I know that sounds harsh, but one of these days something bad is going to happen if the situation is not corrected. Imagine how you would feel if the house burned down and those children died while their mother was out messing around...and you could have prevented it.
I would be absolutely furious too! Definitely have a talk with her and explain that you are not okay with what happened. What she did was very neglectful...and she extended that to your child without your knowledge! I would have just assumed as well that no mother would leave her own children alone like that, let alone mine! I'd let it be known that the kids are invited to your house and just turn down all further invites from them. That is so not okay. Anything could have happened to those kids!
Well the P.S goes without saying. that's really irresponsible. Now im NOT saying your daughter is a lier( its just that 8 years old don't have a great concept of time) but in the interest of fairness when bringing the subject up with your friend just say ';___(daughters name) told me....'; and calmly restate her story. then give her a chance to explain. tell her that you don't want to believe it but you had to ask to en-shore your daughters safety and all that.
I would definitely confront her about it and probably cut off the friendship. That shows extremely poor judgment and anything could have happened. Anything still CAN happen if she continues with such risky behavior with her own children, sad to say. You might even go so far as to call Children's Services on her, because honestly, it could come down to a life or death situation involving her children.





Seriously - if you continue the friendship, no more unsupervised visits. I don't know how I would do it, though, because I'd be worried sick about her own kids and their safety.
Yep. Have had this happen by a mother I trusted. She left my 9 year old (at the time) and her friend while she went to the store. I was really upset. Especially because I felt like since I'm a sahm anyway- the girls could have just as easily came to my house and they wouldn't have to be left alone.


I talked to the mom about it. She apologized and said she always leaves her daughter and assumed everyone did, at that age.


I didn't push the issue with her but my daughter can't go there anymore. Instead the girl comes to our house.
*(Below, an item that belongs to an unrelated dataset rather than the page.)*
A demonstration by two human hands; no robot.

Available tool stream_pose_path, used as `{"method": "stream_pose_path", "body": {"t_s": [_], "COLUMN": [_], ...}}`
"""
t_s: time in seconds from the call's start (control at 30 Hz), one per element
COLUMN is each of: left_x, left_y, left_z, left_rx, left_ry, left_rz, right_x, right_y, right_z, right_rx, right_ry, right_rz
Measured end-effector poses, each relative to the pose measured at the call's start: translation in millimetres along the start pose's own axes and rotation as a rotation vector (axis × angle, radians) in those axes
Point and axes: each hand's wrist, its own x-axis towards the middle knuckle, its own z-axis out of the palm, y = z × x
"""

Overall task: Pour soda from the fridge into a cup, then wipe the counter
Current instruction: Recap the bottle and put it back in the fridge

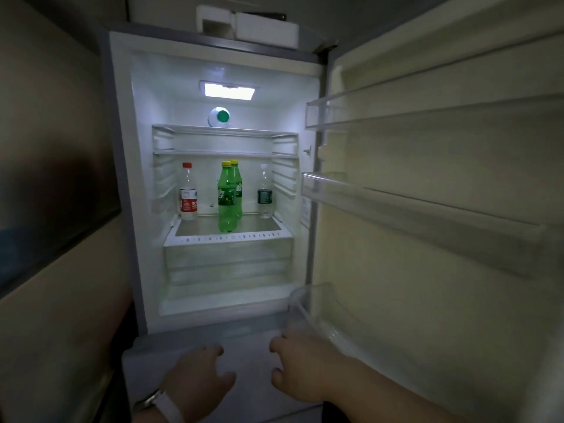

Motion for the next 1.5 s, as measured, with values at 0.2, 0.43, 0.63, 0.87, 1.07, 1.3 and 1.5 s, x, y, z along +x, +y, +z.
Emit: {"method": "stream_pose_path", "body": {"t_s": [0.2, 0.43, 0.63, 0.87, 1.07, 1.3, 1.5], "left_x": [-64, -163, -229, -268, -271, -265, -259], "left_y": [59, 102, 135, 184, 242, 295, 300], "left_z": [25, 30, 23, 27, 33, 48, 52], "left_rx": [0.044, 0.042, 0.117, 0.143, -0.038, -0.242, -0.238], "left_ry": [-0.064, 0.003, 0.146, 0.291, 0.361, 0.334, 0.316], "left_rz": [-0.023, 0.002, 0.062, 0.238, 0.383, 0.442, 0.495], "right_x": [-87, -188, -266, -340, -383, -386, -373], "right_y": [-5, 1, 9, 27, 65, 101, 100], "right_z": [-19, -19, -19, -31, -33, -22, -5], "right_rx": [-0.017, -0.104, -0.221, -0.191, -0.109, 0.186, 0.152], "right_ry": [0.035, 0.135, 0.264, 0.401, 0.719, 0.606, 0.534], "right_rz": [-0.058, -0.136, -0.250, -0.203, 0.068, 0.355, 0.250]}}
Oh and my husband was just absolutely livid. He was ready to call the mom and just give her a piece of his mind. I wouldn't let him do it, though. I didn't want to cause problems between my daughter and her friend. Basically, after I spoke with her, I completely let the issue slide (all the while letting my daughter know she should call me if something like that ever happens again).


Just let the girl come to your house.
Wow! I have a 7, 5, and 3 year old and never in my life would I dream of leaving my 7 year old home alone with her sisters! That is wrong. And if she felt the need to go tanning she should have done the right thing and called you. I agree I would confront her about this, I would do it in a decent way though. Just simply stating the facts and the what if's could be enough! She doesn't sound very responsible!!
Wow, blow things out of proportion much?





I would hate to have you for a friend... it would suck to know you could hold so much animosity without even talking to me about things, as a friend should.





I think if she ever really was your friend you should bring it up casually with her. Tell her in a loving way that it really bothered you that it happened and you just wanted to talk to her about it to ensure it won't happen again. Let her know you understand she feels okay with her children being home alone, but your daughter has never dealt with that and you don't think she is ready to handle everything that could go wrong.





And in the meantime figure out who or why you are really so upset, because this is much to miniscule to be so worked up over it.